Accelerating Cross-Matching Operation of Geospatial Datasets using a CPU-GPU Hybrid Platform

Spatial cross-matching operation over geospatial polygonal datasets is important to a variety of GIS applications. However, it involves extensive computation cost associated with intersection and union of a geospatial polygon pair from large scale datasets. This mandates for exploration of parallel computing capabilities such as GPU to increase the efficiency of such operations. In this paper, we present a CPU-GPU hybrid platform to accelerate the cross-matching operation of geospatial datasets.
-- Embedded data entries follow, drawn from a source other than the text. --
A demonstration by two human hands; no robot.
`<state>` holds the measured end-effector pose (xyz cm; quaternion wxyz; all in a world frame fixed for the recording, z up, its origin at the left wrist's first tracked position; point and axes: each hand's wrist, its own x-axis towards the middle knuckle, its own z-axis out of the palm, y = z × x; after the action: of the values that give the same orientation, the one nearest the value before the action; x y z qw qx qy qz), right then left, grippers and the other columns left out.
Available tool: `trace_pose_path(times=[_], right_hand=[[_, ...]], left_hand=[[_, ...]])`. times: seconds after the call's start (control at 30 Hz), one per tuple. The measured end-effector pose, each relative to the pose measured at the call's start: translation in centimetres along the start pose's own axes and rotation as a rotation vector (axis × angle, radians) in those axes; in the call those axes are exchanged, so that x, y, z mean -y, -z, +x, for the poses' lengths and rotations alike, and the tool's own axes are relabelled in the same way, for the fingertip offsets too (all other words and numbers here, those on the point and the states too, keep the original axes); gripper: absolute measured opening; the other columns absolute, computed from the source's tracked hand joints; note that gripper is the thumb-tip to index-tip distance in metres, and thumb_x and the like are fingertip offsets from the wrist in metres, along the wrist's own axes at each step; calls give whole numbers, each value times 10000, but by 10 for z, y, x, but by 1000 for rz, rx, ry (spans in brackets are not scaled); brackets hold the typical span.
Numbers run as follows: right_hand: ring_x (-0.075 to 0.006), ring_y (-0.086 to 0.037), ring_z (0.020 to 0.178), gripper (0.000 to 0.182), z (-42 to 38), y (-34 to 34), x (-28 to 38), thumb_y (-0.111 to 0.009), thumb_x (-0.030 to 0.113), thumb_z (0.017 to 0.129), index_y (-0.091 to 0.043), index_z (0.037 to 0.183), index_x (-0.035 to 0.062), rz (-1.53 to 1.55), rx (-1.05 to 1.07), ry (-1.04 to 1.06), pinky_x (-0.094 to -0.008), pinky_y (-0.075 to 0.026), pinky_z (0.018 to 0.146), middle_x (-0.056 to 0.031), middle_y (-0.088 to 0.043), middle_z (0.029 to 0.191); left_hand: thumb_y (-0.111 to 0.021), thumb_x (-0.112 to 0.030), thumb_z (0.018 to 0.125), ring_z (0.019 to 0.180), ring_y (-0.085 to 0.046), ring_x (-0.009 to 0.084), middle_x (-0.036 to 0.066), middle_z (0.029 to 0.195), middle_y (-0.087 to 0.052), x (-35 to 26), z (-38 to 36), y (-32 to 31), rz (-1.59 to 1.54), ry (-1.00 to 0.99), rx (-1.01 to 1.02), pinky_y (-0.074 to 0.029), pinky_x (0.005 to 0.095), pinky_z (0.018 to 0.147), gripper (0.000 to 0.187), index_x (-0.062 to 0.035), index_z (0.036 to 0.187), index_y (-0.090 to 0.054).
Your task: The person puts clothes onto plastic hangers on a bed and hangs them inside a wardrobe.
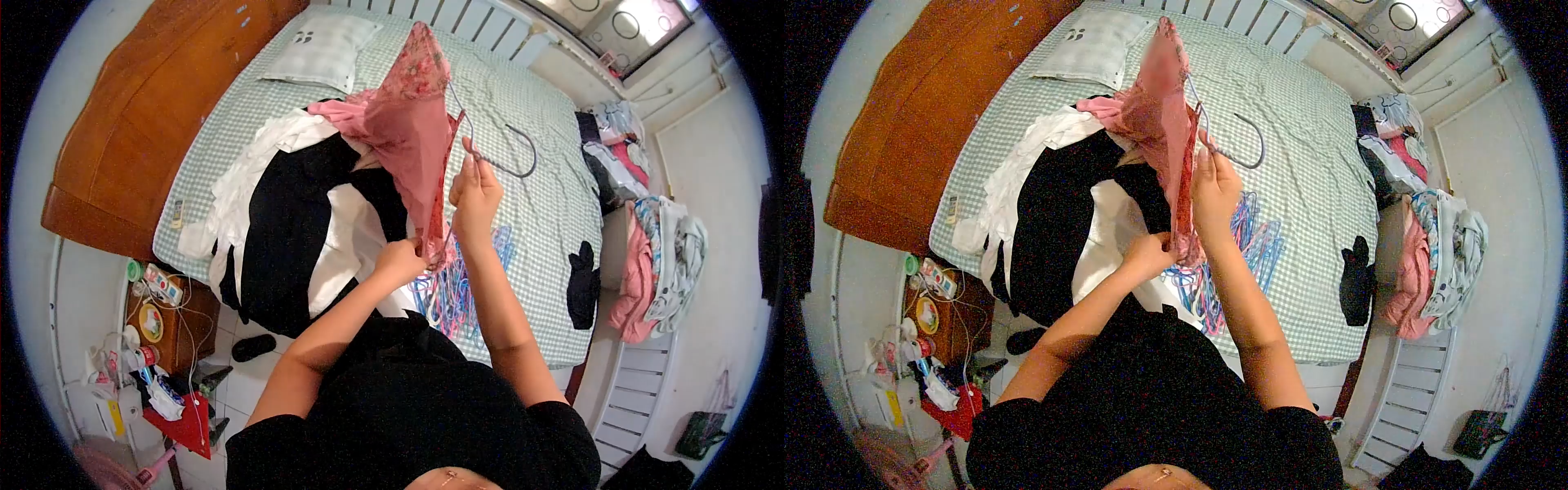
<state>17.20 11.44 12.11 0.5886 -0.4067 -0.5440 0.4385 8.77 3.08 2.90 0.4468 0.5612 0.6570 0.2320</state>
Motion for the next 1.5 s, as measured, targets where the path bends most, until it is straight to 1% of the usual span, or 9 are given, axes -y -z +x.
trace_pose_path(times=[0.17, 0.3, 0.43, 0.57, 0.7, 0.87, 1.27, 1.43, 1.5], right_hand=[[-33, -315, 421, 311, 3, -3, -34, -468, 165, 926, -535, 1161, -27, -106, 31, 84, -198, -261, 403, 68, -381, 535], [-242, -561, 512, 222, -19, 6, -41, -525, 120, 819, -609, 1002, 25, -482, 127, 330, -348, -432, 523, -175, -580, 611], [-210, -599, 588, 283, -21, 41, -17, -548, 132, 830, -601, 1106, 102, -860, 642, 80, -321, -460, 573, -202, -599, 736], [-335, -599, 650, 328, -10, 65, 30, -528, 84, 796, -587, 1114, 139, -899, 772, 44, -369, -478, 622, -197, -608, 795], [-320, -600, 643, 349, -10, 83, 61, -546, 64, 765, -597, 1104, 127, -810, 818, 176, -360, -482, 625, -183, -617, 802], [-309, -623, 714, 336, -18, 82, 92, -621, 106, 742, -608, 1077, 83, -865, 931, 189, -333, -484, 650, -149, -640, 841], [-311, -617, 826, 291, 42, 104, -16, -580, 151, 769, -627, 1051, 100, -786, 1113, 188, -367, -489, 739, -117, -641, 972], [-227, -607, 784, 269, 181, 214, 47, -452, 156, 835, -638, 976, 24, -1018, 383, -194, -319, -466, 729, -114, -657, 898], [-204, -598, 796, 244, 243, 307, 104, -437, 102, 855, -635, 977, 25, -1511, 214, 460, -293, -462, 758, -94, -651, 890]], left_hand=[[-582, -254, 761, 717, -615, 240, 129, 777, -637, 6, -2, -5, -351, -161, 100, -480, 330, 638, 261, -27, 888, -609], [-541, -82, 790, 693, -578, 114, 43, 737, -607, -1, -5, 26, -1091, -238, -73, -461, 228, 604, 68, -33, 827, -569], [-597, -86, 786, 691, -586, 147, 79, 848, -592, 37, 8, 43, -974, -150, -166, -475, 263, 578, 134, -30, 888, -532], [-745, -34, 616, 999, -506, 270, 156, 1272, -333, 27, 6, 74, -213, -268, -955, -449, 342, 821, 700, -63, 1217, -387], [-710, -3, 621, 1024, -489, 303, 126, 1280, -356, 10, 7, 107, 95, -352, -972, -449, 350, 829, 713, -145, 1256, -418], [-521, 85, 662, 649, -576, 211, 89, 768, -586, 31, 9, 117, -59, -389, -808, -439, 267, 587, 279, -54, 879, -631], [-617, 9, 725, 722, -604, 208, 111, 935, -584, 62, -14, 99, -61, -263, -715, -477, 289, 667, 319, -28, 1039, -573], [-625, -26, 747, 817, -600, 212, 111, 1150, -503, 29, -16, 83, -11, -250, -605, -484, 297, 661, 452, -75, 1177, -495], [-616, -22, 763, 804, -601, 200, 115, 1142, -509, 29, -16, 72, -39, -258, -562, -489, 284, 650, 393, -50, 1141, -512]])
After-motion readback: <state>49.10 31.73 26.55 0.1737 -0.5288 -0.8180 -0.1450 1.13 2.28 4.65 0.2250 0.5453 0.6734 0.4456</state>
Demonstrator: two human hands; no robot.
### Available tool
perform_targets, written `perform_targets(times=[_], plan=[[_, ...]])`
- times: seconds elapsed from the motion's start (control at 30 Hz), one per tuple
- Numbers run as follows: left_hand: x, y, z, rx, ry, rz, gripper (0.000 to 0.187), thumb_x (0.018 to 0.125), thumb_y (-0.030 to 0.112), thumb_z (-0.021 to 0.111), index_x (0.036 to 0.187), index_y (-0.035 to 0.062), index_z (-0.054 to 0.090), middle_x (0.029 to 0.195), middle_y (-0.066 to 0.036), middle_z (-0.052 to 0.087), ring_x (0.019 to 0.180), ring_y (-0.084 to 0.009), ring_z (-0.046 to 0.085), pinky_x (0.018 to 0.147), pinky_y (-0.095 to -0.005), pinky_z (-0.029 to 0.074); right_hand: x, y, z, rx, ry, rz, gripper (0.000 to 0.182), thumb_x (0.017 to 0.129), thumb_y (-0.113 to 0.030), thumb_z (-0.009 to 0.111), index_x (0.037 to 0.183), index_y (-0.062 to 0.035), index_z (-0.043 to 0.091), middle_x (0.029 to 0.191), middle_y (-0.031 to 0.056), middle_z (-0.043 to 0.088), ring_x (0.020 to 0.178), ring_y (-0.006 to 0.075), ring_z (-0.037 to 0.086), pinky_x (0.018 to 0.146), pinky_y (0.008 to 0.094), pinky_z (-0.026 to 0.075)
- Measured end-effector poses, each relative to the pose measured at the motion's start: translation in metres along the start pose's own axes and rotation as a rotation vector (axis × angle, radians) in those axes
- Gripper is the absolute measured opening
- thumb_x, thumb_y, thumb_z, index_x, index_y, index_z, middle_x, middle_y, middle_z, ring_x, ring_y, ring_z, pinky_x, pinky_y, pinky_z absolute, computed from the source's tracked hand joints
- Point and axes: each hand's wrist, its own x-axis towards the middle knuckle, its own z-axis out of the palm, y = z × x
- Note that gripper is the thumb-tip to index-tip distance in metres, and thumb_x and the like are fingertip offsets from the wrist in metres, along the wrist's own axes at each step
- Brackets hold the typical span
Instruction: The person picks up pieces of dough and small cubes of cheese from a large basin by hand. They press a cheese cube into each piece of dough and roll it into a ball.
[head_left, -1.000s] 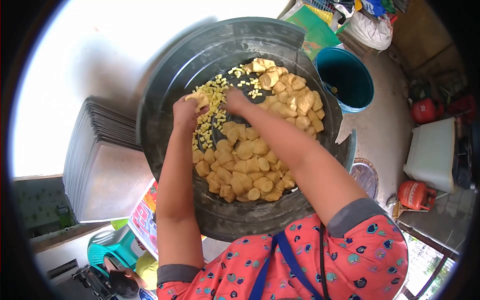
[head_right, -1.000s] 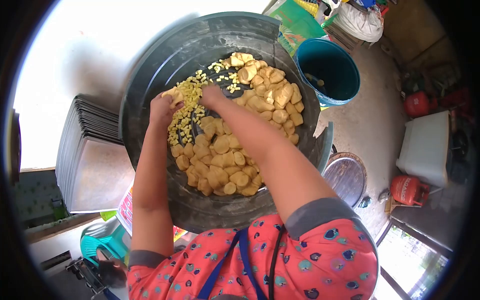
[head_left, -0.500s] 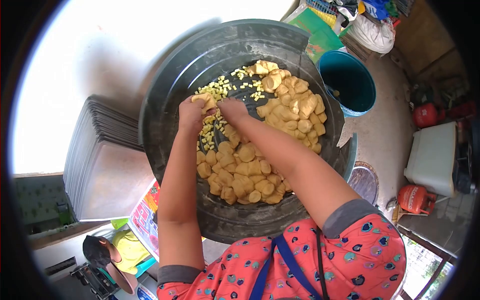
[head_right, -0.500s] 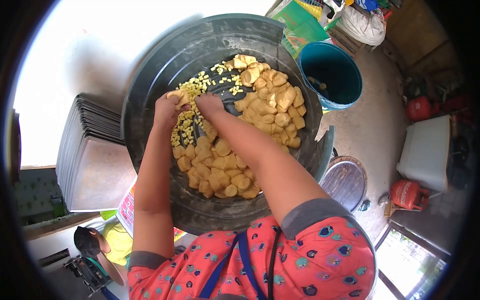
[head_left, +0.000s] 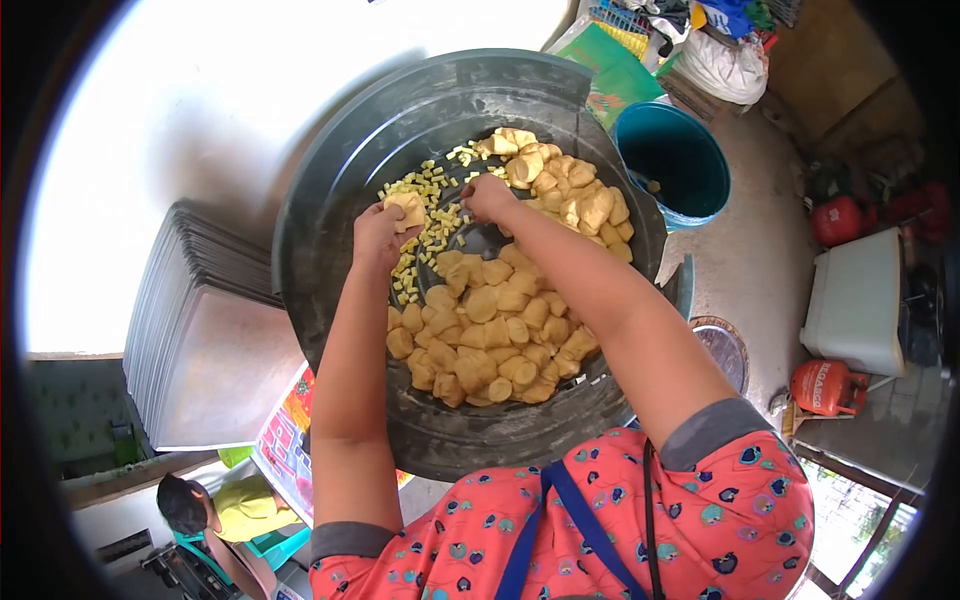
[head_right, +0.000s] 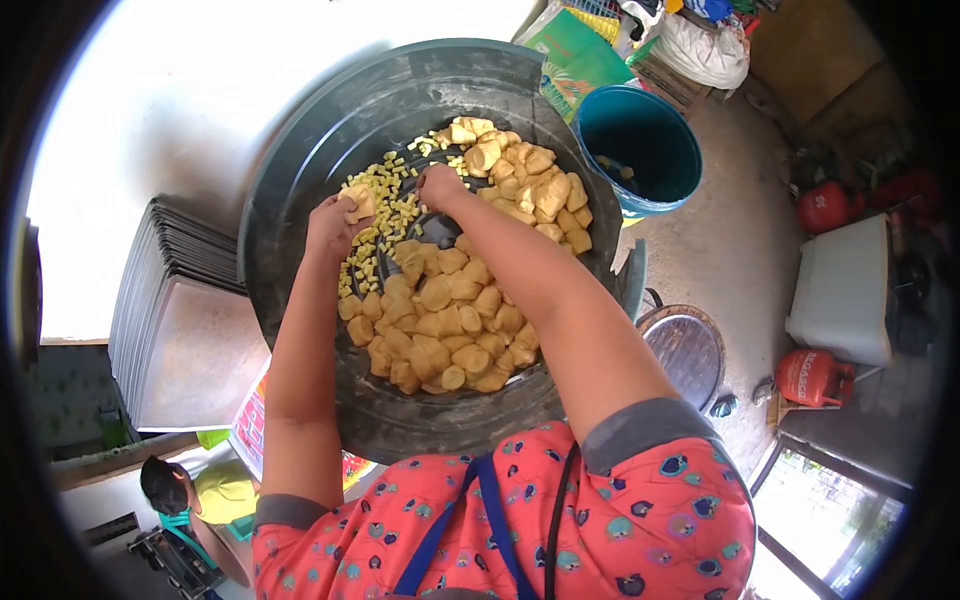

The computing tasks are dynamically scheduled to be executed either on CPU or GPU. To accommodate geospatial datasets processing on GPU using pixelization approach, we convert the floating point-valued vertices into integer-valued vertices with an adaptive scaling factor as a function of area of minimum bounding box. We test our framework over Natural Earth Dataset and achieve 10x speedup on NVIDIA GeForce GTX750 GPU and 14x speedup on Tesla K80 GPU over 280,000 polygon pairs in one tile and 400 tiles in total. We also investigate the effects of input data size to the IO / computation ratio and note that the sufficiently large input data size is required to better utilize the computing power of GPU. Finally, with comparison between two GPUs, our results demonstrate that the efficient cross-matching comparison can be achieved with a cost-effective GPU.

[1]  Fusheng Wang,et al.  SATO: a spatial data partitioning framework for scalable query processing , 2014, SIGSPATIAL/GIS.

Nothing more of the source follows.